◆ **Goal of the exercise**:
With the pictures removed, write out the data below exactly.

*** Opening of Given material ***

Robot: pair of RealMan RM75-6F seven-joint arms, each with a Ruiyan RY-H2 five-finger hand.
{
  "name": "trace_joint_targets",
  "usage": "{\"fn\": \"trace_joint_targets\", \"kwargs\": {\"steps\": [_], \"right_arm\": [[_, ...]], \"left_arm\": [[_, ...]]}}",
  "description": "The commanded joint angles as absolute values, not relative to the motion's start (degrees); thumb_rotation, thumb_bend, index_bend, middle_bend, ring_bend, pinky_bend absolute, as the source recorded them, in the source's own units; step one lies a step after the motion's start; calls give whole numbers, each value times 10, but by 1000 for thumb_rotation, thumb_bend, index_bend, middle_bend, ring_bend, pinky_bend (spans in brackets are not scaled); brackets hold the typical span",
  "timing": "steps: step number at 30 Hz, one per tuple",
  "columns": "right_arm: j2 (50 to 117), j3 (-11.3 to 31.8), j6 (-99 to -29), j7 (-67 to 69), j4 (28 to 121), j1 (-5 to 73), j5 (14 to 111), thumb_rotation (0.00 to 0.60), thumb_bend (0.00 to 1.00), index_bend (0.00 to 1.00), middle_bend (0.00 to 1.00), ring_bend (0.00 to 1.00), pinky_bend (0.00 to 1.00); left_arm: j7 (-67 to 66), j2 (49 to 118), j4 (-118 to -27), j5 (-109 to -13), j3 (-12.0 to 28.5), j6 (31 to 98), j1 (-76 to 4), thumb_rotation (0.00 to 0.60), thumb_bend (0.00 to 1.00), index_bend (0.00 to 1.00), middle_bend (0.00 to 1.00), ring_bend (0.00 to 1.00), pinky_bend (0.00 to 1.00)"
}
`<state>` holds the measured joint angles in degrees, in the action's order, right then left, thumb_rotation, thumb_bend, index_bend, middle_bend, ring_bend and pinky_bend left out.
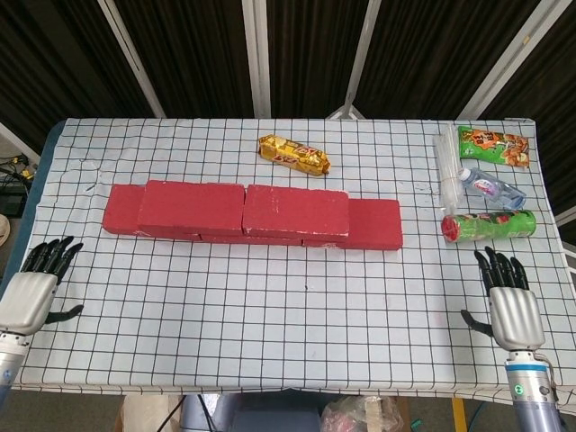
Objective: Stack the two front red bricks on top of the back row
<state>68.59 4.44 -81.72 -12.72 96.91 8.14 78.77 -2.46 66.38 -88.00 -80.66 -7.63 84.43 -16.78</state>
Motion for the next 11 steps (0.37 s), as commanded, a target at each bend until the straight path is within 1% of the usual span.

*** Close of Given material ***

◆ **Completed task**:
Robot: pair of RealMan RM75-6F seven-joint arms, each with a Ruiyan RY-H2 five-finger hand.
{
  "name": "trace_joint_targets",
  "usage": "{\"fn\": \"trace_joint_targets\", \"kwargs\": {\"steps\": [_], \"right_arm\": [[_, ...]], \"left_arm\": [[_, ...]]}}",
  "description": "The commanded joint angles as absolute values, not relative to the motion's start (degrees); thumb_rotation, thumb_bend, index_bend, middle_bend, ring_bend, pinky_bend absolute, as the source recorded them, in the source's own units; step one lies a step after the motion's start; calls give whole numbers, each value times 10, but by 1000 for thumb_rotation, thumb_bend, index_bend, middle_bend, ring_bend, pinky_bend (spans in brackets are not scaled); brackets hold the typical span",
  "timing": "steps: step number at 30 Hz, one per tuple",
  "columns": "right_arm: j2 (50 to 117), j3 (-11.3 to 31.8), j6 (-99 to -29), j7 (-67 to 69), j4 (28 to 121), j1 (-5 to 73), j5 (14 to 111), thumb_rotation (0.00 to 0.60), thumb_bend (0.00 to 1.00), index_bend (0.00 to 1.00), middle_bend (0.00 to 1.00), ring_bend (0.00 to 1.00), pinky_bend (0.00 to 1.00); left_arm: j7 (-67 to 66), j2 (49 to 118), j4 (-118 to -27), j5 (-109 to -13), j3 (-12.0 to 28.5), j6 (31 to 98), j1 (-76 to 4), thumb_rotation (0.00 to 0.60), thumb_bend (0.00 to 1.00), index_bend (0.00 to 1.00), middle_bend (0.00 to 1.00), ring_bend (0.00 to 1.00), pinky_bend (0.00 to 1.00)"
}
`<state>` holds the measured joint angles in degrees, in the action's order, right then left, thumb_rotation, thumb_bend, index_bend, middle_bend, ring_bend and pinky_bend left out.
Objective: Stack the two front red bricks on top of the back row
<state>68.59 4.44 -81.72 -12.72 96.91 8.14 78.77 -2.46 66.38 -88.00 -80.66 -7.63 84.43 -16.78</state>
Motion for the next 11 steps (0.37 s), as commanded, a target at each bend until the straight path is within 1% of the usual span.

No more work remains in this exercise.